▶ [Try it]: Output the listing exactly, leaving nothing out.

▶ [Data excerpt]:
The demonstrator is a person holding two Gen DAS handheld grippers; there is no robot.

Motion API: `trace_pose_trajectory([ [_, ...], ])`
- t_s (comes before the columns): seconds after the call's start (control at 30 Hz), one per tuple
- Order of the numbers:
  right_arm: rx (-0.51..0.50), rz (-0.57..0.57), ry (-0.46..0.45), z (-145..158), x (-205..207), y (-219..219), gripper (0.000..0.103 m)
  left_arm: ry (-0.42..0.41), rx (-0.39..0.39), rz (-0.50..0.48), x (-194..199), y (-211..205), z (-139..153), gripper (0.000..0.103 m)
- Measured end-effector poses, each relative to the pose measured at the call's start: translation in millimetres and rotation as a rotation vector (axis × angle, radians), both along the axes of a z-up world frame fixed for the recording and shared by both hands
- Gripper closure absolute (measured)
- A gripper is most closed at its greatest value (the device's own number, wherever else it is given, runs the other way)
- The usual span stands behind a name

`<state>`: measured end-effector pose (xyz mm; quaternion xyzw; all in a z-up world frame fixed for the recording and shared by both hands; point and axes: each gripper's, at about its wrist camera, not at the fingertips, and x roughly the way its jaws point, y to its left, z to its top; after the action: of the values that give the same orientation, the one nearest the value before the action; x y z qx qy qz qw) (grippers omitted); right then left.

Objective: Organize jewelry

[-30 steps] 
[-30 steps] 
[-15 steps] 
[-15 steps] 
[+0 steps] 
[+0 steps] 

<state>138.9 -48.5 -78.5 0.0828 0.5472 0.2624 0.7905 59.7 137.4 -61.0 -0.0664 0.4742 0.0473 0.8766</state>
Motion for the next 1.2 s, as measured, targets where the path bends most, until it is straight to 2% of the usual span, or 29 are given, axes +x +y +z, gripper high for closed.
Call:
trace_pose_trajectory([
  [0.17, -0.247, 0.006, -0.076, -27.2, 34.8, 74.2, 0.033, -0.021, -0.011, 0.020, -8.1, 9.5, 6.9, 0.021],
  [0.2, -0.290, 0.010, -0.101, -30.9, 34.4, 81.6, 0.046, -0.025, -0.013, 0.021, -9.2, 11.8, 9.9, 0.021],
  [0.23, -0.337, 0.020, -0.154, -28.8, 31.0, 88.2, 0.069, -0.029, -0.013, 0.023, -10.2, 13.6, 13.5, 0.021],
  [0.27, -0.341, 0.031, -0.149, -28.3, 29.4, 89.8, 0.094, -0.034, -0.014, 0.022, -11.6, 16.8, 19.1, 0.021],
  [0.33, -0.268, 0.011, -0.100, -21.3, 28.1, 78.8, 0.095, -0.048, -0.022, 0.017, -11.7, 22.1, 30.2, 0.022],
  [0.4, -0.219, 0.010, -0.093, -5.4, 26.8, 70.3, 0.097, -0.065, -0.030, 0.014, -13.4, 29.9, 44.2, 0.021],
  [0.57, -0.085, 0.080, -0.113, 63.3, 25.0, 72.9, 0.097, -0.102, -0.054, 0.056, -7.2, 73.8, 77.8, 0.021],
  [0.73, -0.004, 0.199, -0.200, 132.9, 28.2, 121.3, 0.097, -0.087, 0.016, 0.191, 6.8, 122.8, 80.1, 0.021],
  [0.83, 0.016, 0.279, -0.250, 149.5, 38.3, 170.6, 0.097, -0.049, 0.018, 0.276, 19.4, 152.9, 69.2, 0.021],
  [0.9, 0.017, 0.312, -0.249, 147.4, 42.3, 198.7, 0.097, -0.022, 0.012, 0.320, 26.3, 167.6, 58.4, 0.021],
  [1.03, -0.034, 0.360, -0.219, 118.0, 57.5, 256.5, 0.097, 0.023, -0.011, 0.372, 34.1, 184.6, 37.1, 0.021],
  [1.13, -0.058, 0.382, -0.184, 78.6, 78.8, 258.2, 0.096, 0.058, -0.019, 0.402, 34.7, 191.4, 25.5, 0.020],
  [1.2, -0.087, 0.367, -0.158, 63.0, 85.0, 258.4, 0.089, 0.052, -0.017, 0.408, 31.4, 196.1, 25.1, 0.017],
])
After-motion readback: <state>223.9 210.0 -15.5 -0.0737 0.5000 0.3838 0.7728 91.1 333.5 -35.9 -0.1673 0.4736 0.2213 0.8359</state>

▶ [Exercise answer]:
The demonstrator is a person holding two Gen DAS handheld grippers; there is no robot.

Motion API: `trace_pose_trajectory([ [_, ...], ])`
- t_s (comes before the columns): seconds after the call's start (control at 30 Hz), one per tuple
- Order of the numbers:
  right_arm: rx (-0.51..0.50), rz (-0.57..0.57), ry (-0.46..0.45), z (-145..158), x (-205..207), y (-219..219), gripper (0.000..0.103 m)
  left_arm: ry (-0.42..0.41), rx (-0.39..0.39), rz (-0.50..0.48), x (-194..199), y (-211..205), z (-139..153), gripper (0.000..0.103 m)
- Measured end-effector poses, each relative to the pose measured at the call's start: translation in millimetres and rotation as a rotation vector (axis × angle, radians), both along the axes of a z-up world frame fixed for the recording and shared by both hands
- Gripper closure absolute (measured)
- A gripper is most closed at its greatest value (the device's own number, wherever else it is given, runs the other way)
- The usual span stands behind a name

`<state>`: measured end-effector pose (xyz mm; quaternion xyzw; all in a z-up world frame fixed for the recording and shared by both hands; point and axes: each gripper's, at about its wrist camera, not at the fingertips, and x roughly the way its jaws point, y to its left, z to its top; after the action: of the values that give the same orientation, the one nearest the value before the action; x y z qx qy qz qw) (grippers omitted); right then left.

Objective: Organize jewelry

[-30 steps] 
[-30 steps] 
[-15 steps] 
[-15 steps] 
[+0 steps] 
[+0 steps] 

<state>138.9 -48.5 -78.5 0.0828 0.5472 0.2624 0.7905 59.7 137.4 -61.0 -0.0664 0.4742 0.0473 0.8766</state>
Motion for the next 1.2 s, as measured, targets where the path bends most, until it is straight to 2% of the usual span, or 29 are given, axes +x +y +z, gripper high for closed.
Call:
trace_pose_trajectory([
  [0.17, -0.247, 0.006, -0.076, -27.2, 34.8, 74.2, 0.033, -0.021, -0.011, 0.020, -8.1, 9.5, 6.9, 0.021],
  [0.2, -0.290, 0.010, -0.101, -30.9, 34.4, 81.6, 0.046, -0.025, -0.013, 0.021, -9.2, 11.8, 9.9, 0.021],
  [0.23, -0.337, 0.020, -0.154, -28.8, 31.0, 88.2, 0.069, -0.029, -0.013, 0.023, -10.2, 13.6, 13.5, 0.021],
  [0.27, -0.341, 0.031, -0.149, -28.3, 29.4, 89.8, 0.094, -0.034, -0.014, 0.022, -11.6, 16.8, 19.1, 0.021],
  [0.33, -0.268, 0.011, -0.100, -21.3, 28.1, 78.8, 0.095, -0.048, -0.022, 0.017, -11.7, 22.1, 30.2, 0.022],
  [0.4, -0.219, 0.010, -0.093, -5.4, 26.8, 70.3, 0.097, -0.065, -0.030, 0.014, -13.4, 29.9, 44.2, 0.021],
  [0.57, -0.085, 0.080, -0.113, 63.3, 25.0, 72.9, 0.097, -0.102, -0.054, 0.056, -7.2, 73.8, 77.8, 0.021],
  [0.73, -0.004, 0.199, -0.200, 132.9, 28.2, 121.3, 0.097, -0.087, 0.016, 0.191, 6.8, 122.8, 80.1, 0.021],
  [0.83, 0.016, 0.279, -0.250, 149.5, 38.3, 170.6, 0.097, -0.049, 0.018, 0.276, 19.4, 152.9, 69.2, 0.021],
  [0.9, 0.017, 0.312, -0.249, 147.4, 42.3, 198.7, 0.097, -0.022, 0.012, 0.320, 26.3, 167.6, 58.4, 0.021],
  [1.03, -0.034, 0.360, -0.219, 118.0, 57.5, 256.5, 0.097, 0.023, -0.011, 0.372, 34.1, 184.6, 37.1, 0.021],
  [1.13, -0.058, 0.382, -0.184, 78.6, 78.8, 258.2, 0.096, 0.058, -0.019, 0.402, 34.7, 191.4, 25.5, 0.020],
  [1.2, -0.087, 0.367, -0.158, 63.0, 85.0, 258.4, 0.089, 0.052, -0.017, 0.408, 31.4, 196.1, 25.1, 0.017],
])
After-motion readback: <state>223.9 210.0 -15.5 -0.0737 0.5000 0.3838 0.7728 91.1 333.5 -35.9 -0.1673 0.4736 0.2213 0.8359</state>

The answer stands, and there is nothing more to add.